Sure, that should be doable.


================
Comment at: tools/llvm-objcopy/COFF/Object.h:44
+  // for actually writing back to a file.
+  bool Referenced = false;
 };
----------------
jakehehrlich wrote:
> Yeah this was the sort of thing we eventually compromised on but we agreed that it was a result of poor structure in the ELF code. Ideally this sort of thing should not be in Symbol; we just didn't find a way around it that didn't require significant upheaval in the code. Since we're in an earlier stage with COFF code we can find a better way that storing this with the Symbol itself perhaps?
I don't instinctively think of a better way of storing it - can you elaborate on what you would have in mind?


================
Comment at: tools/llvm-objcopy/COFF/Object.h:65
+  // for actually writing back to a file.
+  std::vector<Symbol *> RawSymbolTable;
+
----------------
jakehehrlich wrote:
> Seems like a field that only the writer should ever know about.
No, the write (as it currently stands) doesn't need to know about this. Currently, before invoking the writer, all relocations have correct symbol table indices set up.
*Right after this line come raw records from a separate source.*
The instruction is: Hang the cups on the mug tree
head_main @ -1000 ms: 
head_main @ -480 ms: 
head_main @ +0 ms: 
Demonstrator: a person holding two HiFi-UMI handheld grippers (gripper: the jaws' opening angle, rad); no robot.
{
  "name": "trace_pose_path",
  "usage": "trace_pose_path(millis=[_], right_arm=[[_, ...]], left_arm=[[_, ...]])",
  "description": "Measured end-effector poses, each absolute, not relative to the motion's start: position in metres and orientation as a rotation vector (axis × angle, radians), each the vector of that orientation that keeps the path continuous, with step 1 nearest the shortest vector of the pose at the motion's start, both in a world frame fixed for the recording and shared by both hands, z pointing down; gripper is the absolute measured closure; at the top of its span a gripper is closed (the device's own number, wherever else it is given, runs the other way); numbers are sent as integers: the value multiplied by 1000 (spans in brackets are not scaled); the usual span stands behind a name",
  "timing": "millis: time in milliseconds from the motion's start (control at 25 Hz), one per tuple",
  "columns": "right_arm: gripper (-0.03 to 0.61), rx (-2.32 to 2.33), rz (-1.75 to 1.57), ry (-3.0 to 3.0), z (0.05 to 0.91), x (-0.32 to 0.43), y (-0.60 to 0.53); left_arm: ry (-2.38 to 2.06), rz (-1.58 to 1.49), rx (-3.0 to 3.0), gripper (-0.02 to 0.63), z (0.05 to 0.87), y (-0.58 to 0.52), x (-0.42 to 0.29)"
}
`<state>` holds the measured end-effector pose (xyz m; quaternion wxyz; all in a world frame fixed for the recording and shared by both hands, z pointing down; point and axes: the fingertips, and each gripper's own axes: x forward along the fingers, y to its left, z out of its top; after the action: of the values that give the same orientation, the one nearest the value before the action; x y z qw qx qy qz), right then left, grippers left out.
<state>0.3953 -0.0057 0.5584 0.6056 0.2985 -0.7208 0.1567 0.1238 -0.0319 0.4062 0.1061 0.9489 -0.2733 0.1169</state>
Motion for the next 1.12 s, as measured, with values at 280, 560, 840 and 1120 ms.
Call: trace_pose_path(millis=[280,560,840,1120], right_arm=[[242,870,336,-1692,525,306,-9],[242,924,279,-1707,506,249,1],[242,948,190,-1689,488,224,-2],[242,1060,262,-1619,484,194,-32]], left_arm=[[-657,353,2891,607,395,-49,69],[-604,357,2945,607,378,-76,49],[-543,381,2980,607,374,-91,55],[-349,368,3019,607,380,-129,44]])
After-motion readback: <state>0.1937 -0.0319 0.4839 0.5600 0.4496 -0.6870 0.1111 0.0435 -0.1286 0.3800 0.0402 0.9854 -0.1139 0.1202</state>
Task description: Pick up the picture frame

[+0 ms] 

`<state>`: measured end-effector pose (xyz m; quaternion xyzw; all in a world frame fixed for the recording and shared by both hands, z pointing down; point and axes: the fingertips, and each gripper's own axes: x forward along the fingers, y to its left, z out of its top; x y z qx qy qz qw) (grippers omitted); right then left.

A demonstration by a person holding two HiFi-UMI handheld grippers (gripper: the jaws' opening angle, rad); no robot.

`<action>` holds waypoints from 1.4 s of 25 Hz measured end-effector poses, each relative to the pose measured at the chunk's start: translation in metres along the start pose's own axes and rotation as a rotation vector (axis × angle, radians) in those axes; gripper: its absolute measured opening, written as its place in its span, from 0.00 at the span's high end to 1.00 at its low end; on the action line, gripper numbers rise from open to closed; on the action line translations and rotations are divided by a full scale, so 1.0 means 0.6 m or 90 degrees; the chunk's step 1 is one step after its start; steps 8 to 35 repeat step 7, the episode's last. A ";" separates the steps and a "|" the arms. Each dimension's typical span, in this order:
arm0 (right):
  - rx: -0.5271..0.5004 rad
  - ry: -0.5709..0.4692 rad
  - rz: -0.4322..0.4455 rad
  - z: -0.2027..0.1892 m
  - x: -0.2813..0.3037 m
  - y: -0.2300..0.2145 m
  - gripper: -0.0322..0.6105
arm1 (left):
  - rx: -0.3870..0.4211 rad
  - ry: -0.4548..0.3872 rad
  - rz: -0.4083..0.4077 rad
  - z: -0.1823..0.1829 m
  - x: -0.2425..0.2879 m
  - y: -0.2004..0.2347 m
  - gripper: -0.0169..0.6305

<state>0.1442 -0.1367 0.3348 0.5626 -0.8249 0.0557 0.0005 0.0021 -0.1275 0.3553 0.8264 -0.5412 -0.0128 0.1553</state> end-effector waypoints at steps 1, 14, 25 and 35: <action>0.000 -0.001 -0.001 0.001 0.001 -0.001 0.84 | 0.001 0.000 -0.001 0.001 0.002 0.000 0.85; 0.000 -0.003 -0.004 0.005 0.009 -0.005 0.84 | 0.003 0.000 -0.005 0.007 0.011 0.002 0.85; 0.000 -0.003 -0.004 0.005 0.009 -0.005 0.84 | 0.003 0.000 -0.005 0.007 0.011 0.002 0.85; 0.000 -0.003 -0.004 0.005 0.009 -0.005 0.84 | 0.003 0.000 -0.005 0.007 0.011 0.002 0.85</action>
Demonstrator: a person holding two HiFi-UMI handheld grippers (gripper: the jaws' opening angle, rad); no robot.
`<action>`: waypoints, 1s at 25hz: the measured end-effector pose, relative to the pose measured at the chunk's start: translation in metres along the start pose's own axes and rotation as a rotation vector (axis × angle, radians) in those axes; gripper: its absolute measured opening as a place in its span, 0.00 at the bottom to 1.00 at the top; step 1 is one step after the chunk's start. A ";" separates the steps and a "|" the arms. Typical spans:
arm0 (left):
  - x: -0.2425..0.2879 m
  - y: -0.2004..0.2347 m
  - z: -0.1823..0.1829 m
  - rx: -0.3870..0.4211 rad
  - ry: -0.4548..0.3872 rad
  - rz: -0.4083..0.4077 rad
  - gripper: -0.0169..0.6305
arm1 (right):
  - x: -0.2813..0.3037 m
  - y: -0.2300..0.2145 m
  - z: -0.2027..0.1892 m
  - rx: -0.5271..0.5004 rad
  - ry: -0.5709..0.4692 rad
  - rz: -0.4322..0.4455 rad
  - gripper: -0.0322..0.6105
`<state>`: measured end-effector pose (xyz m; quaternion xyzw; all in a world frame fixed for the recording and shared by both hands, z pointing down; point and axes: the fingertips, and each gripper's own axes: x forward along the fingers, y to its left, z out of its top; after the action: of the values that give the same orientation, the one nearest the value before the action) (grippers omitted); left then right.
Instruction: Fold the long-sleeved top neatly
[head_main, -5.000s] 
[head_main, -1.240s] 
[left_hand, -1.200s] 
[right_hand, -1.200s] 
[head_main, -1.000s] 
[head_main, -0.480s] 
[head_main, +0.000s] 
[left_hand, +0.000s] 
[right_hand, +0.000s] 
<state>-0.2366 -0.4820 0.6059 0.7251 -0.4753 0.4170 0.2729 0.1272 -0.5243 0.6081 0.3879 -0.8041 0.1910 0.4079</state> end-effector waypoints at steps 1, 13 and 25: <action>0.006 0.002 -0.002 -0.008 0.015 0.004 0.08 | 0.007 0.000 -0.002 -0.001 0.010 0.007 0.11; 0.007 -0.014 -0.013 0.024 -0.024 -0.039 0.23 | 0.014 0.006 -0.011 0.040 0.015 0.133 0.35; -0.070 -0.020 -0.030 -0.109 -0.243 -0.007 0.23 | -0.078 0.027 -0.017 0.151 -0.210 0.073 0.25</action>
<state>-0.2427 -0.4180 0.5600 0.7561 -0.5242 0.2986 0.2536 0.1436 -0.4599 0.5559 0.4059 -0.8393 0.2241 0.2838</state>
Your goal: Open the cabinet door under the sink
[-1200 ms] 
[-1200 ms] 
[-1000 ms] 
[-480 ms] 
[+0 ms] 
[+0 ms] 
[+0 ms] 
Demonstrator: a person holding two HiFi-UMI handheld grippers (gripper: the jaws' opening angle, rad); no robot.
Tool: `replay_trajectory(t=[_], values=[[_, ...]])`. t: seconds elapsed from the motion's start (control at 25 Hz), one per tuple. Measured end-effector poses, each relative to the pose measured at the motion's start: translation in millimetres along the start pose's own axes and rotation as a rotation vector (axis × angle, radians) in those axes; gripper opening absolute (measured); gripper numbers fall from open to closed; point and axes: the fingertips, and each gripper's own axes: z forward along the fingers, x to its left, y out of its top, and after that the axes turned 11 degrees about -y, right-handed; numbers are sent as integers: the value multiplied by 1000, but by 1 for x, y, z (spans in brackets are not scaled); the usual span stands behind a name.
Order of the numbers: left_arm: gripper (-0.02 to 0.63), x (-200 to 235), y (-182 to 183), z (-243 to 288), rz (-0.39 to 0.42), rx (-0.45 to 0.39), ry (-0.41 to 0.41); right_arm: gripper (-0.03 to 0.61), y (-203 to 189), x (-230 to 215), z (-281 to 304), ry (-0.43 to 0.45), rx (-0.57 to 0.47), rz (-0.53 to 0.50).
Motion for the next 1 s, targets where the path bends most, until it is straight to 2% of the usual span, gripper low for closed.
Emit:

A COFF symbol can have a number of auxillary symbol table entries following, with metadata about that preceding symbol. The Symbols array here only consists of logical symbols (so that when removing one symbol, the corresponding extra entries are gone along with it), and this allows looking up what Symbol a raw symbol table index (from a relocation) refers to. The writer currently just writes out the symbol table index in the relocation as is.


================
Comment at: tools/llvm-objcopy/COFF/Object.h:71
+  // StringRef taken as parameter for error reporting.
+  void initRawSymbolTable();
+  void setReferencedSymbols(StringRef Filename);
----------------
jakehehrlich wrote:
> Can you elaborate on what the intended semantics of this is? I'd kind of prefer the interface of Object be that you can construct a blank object, build it up step by step having a valid object along the way as you go, and then write it when possible. The exception to this is when parts of an Object reference each other you need to allow for temporary invalidity of some form or another while the cycle is being closed.
That sounds like a great goal for the Object class API, my design so far is too much of a plain container with the logic scattered outside of it.